Question

https://ideone.com/dA1Km2

This is a link to a simple example program. It defines a custom allocator which counts the difference between the allocations and deallocations.

It creates and then destroys an empty std::list.

When it is built with gcc or clang (as in the link) it outputs 0. This is expected - the deallocations should be the same number as the allocations.

However MSVC 2013 outputs 2. Two allocations are made by this empty std::list, which are not deallocated later.

Is this a memory leak? If not, what happens there, and is there a way to really clear the std::list specific memory in msvc?

Was it helpful?

Solution

The leak is in your own code: Your custom_delete fails to call the destructor for the std::list object--it directly calls operator delete to deallocate the memory without invoking the destructor.

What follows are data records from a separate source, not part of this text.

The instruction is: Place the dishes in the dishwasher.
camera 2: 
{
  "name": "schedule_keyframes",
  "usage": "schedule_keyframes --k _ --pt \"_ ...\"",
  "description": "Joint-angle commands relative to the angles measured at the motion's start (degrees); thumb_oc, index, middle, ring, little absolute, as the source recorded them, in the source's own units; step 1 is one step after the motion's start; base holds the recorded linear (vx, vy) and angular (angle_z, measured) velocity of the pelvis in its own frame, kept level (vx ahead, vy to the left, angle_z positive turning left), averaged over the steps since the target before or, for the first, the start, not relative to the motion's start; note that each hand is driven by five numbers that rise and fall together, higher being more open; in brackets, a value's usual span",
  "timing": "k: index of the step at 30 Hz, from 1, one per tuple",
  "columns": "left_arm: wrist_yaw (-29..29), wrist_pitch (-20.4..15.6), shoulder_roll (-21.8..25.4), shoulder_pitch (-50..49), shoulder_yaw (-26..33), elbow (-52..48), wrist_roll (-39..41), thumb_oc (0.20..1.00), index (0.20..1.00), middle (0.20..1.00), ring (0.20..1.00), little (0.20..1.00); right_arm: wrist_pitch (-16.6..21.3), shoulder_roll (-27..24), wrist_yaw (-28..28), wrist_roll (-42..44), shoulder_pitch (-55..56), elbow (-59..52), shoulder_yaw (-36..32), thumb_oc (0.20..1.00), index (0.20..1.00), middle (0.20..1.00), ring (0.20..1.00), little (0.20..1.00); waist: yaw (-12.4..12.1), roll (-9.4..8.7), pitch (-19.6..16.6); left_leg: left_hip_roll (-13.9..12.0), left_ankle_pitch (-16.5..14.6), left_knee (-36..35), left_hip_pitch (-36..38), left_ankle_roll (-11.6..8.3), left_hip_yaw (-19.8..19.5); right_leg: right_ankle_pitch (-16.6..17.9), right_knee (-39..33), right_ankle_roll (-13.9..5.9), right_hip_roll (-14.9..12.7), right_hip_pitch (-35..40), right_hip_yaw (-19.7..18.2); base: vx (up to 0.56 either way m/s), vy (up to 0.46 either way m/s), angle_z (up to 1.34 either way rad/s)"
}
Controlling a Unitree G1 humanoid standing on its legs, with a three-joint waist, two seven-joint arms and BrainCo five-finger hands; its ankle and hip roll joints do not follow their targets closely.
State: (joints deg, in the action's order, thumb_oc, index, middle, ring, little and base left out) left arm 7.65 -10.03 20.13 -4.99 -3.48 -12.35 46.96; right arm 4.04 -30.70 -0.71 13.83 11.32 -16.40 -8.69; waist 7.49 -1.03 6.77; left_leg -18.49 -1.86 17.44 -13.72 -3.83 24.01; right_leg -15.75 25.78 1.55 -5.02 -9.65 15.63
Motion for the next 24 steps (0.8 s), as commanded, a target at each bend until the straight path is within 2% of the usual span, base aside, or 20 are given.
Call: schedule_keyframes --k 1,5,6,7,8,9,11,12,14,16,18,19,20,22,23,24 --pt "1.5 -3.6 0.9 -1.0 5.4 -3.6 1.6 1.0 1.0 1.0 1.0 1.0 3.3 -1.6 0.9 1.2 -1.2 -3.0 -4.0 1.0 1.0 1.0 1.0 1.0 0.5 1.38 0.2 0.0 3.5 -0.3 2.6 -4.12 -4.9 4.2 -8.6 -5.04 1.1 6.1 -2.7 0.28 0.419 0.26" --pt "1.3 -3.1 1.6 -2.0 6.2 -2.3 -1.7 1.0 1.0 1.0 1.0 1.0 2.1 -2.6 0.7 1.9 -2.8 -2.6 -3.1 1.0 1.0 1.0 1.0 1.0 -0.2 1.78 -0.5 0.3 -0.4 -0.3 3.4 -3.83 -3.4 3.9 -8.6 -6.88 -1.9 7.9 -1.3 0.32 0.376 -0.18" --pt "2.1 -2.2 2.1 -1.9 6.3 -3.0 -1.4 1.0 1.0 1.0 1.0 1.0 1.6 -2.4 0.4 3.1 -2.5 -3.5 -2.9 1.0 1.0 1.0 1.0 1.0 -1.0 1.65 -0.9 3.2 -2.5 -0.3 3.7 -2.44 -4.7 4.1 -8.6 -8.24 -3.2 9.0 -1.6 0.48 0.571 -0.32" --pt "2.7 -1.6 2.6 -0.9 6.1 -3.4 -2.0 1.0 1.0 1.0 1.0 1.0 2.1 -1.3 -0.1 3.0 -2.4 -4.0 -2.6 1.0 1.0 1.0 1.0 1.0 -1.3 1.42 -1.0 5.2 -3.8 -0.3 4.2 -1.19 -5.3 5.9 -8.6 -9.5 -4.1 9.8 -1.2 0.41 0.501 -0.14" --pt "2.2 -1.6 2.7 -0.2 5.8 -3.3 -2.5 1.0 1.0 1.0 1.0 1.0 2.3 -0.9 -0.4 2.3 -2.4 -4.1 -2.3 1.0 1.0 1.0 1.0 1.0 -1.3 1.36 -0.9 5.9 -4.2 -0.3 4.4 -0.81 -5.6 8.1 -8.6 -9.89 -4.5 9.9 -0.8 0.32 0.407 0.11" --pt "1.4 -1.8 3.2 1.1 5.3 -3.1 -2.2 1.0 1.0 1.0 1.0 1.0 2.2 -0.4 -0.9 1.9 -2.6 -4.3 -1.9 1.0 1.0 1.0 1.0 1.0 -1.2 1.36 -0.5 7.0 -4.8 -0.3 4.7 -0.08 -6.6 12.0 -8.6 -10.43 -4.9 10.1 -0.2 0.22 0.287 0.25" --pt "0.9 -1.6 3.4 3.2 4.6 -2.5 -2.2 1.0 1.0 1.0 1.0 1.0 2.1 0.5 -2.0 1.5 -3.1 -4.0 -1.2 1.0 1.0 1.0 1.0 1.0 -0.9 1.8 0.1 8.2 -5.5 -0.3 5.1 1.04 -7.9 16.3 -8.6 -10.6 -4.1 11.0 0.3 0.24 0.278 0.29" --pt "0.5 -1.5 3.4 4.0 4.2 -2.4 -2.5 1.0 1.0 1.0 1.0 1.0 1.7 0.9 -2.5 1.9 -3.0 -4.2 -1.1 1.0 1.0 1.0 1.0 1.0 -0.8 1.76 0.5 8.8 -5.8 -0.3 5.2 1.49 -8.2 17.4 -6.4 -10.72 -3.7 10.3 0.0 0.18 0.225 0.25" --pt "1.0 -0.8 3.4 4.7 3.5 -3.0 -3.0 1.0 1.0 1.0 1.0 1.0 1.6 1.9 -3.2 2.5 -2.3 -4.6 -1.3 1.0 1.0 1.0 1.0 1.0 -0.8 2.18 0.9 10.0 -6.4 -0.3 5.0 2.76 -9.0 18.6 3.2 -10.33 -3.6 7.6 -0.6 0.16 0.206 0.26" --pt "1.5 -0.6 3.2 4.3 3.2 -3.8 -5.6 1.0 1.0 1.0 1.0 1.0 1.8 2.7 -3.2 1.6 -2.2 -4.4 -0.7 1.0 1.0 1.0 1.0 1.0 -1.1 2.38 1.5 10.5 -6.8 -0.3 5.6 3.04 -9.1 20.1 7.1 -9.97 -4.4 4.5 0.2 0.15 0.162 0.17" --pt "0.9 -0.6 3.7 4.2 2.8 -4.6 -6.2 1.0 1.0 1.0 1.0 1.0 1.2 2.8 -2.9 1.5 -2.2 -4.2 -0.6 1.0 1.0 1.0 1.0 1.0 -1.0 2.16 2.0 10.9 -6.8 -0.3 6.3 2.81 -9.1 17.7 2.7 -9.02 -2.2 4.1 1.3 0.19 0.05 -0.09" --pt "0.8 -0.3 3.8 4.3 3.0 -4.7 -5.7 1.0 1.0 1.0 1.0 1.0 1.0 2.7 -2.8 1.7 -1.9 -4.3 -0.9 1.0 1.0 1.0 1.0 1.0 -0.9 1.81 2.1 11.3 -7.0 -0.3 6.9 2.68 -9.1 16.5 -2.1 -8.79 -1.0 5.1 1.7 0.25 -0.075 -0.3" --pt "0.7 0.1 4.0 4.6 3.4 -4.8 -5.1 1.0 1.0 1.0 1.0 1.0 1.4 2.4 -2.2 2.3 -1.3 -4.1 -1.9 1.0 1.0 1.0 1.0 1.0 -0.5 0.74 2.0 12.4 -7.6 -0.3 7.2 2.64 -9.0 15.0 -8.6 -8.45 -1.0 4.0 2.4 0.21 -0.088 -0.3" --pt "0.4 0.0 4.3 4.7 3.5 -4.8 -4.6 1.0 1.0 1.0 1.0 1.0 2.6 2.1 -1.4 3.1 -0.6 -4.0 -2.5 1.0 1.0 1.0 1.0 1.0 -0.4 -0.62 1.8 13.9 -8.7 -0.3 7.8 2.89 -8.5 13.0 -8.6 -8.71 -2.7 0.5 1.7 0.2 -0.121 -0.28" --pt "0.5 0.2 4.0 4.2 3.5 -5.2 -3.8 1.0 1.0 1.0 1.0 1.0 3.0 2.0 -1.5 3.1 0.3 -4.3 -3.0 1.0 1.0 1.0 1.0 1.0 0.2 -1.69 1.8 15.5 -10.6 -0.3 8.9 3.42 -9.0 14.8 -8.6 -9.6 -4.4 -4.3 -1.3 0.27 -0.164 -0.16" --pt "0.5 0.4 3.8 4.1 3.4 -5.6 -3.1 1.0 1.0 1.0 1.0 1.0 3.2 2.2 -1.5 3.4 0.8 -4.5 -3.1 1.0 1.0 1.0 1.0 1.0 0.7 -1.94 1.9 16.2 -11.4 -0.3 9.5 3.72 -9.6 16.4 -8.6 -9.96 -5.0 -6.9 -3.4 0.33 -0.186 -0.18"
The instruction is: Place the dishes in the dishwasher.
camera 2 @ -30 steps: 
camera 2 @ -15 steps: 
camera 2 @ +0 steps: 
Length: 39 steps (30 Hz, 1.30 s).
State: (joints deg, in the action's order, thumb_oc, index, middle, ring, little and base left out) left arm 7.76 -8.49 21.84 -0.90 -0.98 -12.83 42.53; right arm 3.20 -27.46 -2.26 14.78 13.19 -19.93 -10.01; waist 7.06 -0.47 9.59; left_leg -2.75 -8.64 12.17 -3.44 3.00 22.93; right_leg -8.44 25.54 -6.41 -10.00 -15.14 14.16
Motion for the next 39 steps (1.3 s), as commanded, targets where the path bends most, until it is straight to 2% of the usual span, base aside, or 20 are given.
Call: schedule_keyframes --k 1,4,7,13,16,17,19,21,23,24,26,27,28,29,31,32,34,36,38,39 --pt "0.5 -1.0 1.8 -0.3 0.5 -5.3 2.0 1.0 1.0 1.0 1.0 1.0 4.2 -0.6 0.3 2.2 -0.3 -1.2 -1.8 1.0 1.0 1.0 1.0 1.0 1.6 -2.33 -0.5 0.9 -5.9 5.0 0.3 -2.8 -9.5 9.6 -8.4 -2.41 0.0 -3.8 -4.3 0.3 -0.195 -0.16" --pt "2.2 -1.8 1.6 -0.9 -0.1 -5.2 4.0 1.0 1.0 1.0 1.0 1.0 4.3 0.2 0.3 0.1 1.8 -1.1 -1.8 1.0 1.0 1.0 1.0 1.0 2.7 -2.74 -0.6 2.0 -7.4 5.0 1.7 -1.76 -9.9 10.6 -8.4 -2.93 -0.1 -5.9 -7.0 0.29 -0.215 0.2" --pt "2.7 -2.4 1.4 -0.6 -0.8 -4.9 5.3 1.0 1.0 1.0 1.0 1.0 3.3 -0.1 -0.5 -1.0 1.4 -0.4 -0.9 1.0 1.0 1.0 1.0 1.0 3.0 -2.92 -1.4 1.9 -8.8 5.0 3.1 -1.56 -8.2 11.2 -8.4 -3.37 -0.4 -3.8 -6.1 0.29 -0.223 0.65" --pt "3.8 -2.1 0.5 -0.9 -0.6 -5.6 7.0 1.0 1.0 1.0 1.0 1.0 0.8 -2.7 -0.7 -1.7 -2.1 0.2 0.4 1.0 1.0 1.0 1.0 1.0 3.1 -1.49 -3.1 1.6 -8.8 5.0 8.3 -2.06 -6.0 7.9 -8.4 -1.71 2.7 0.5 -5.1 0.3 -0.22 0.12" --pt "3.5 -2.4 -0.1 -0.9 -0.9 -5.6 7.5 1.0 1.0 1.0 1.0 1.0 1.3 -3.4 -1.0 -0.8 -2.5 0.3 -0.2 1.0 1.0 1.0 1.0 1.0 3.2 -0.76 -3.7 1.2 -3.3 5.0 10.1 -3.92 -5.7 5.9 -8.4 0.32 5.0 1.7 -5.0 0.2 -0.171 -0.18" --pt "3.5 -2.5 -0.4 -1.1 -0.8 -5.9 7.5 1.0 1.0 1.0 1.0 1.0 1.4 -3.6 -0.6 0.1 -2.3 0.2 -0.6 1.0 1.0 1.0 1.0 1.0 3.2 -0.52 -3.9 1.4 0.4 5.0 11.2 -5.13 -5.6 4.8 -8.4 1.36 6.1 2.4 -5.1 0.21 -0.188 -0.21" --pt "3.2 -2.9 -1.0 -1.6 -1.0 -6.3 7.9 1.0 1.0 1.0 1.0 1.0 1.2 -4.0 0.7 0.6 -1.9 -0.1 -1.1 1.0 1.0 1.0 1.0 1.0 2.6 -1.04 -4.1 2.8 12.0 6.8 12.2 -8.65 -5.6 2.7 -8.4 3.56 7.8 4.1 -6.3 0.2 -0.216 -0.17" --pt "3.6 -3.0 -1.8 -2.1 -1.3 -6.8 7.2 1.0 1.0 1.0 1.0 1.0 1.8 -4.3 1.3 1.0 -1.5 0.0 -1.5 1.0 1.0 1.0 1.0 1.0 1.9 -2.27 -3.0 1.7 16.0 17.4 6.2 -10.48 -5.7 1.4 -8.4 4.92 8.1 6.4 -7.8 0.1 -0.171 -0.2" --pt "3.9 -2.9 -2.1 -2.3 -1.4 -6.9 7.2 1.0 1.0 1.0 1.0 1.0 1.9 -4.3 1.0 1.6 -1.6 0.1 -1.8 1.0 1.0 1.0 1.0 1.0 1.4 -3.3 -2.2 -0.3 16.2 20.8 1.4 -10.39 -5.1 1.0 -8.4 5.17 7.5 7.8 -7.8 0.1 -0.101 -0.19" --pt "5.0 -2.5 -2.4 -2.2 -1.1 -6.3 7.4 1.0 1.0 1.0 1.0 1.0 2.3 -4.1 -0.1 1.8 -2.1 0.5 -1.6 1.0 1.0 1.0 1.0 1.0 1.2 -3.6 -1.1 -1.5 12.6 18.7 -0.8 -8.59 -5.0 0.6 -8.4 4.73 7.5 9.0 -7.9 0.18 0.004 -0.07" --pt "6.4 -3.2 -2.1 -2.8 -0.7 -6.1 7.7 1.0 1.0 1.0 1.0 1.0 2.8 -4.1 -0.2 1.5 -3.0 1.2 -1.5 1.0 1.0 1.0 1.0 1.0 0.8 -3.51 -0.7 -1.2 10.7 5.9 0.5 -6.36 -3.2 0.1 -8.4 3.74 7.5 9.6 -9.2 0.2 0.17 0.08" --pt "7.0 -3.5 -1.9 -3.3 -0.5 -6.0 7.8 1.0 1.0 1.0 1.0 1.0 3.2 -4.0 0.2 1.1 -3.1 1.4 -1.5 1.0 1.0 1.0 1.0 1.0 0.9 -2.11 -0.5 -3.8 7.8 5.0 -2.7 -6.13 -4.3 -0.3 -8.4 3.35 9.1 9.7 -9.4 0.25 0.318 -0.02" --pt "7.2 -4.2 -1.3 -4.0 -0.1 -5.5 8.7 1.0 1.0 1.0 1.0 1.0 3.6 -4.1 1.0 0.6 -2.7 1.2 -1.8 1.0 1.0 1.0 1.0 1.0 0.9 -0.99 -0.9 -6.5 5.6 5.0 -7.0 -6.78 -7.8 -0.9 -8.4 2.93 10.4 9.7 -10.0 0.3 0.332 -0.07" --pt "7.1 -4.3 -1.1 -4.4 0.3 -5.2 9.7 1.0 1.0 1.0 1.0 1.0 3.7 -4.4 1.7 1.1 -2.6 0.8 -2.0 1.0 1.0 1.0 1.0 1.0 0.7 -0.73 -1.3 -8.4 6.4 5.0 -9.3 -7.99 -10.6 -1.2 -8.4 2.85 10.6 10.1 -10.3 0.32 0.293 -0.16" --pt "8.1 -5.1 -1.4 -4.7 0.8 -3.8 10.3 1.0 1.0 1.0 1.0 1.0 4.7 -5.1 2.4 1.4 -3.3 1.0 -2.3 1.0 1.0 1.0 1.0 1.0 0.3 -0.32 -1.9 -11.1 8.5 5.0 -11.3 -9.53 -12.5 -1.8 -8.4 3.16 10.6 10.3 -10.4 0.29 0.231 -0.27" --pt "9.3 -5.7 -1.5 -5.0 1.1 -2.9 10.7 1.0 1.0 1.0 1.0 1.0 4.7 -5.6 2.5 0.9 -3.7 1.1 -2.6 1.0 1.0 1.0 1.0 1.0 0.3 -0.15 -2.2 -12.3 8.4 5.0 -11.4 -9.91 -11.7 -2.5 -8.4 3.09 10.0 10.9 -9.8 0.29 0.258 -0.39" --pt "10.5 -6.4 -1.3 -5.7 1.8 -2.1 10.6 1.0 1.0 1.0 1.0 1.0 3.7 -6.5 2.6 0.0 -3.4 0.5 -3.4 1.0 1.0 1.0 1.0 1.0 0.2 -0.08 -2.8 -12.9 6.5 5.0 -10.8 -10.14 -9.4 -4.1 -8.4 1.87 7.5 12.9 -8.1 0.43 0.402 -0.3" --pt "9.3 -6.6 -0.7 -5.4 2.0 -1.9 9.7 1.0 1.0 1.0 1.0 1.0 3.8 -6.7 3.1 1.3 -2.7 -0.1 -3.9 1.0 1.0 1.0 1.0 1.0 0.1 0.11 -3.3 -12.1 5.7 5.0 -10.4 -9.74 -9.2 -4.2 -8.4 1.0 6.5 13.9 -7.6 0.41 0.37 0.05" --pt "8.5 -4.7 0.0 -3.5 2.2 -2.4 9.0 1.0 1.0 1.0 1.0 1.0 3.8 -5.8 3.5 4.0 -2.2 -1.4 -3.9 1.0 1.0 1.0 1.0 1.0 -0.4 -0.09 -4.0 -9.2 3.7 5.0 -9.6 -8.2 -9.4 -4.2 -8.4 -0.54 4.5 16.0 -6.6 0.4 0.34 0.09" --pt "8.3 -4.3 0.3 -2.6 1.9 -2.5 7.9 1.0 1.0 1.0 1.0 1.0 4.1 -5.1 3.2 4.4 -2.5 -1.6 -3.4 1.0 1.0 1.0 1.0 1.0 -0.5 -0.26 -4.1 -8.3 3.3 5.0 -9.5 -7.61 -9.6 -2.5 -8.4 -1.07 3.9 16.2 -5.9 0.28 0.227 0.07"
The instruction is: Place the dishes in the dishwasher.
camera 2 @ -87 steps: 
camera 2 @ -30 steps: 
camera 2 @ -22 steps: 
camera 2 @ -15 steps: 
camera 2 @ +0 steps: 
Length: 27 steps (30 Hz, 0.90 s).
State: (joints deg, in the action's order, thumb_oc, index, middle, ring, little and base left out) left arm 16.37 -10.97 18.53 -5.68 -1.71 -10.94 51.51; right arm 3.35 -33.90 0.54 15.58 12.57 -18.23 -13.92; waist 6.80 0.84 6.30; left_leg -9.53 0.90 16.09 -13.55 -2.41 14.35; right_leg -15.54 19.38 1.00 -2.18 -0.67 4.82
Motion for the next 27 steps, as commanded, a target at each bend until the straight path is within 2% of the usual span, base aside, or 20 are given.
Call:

If you fix your program to correctly destroy the list, you will observe no leak (the program prints 0):

auto x = custom_new custom_list<int>;
x->~list(); // Destroy the list
custom_delete(x);
std::cout << the_manager.allocations << std::endl;

So, why do you only see the leak with the Visual C++ std::list implementation? The Visual C++ implementation always allocates a sentinel node for empty list objects, to ensure that when a list is moved (or when two lists are swapped), end iterators are not invalidated. The Standard Library implementation(s) that you are using with gcc and clang apparently do not do this.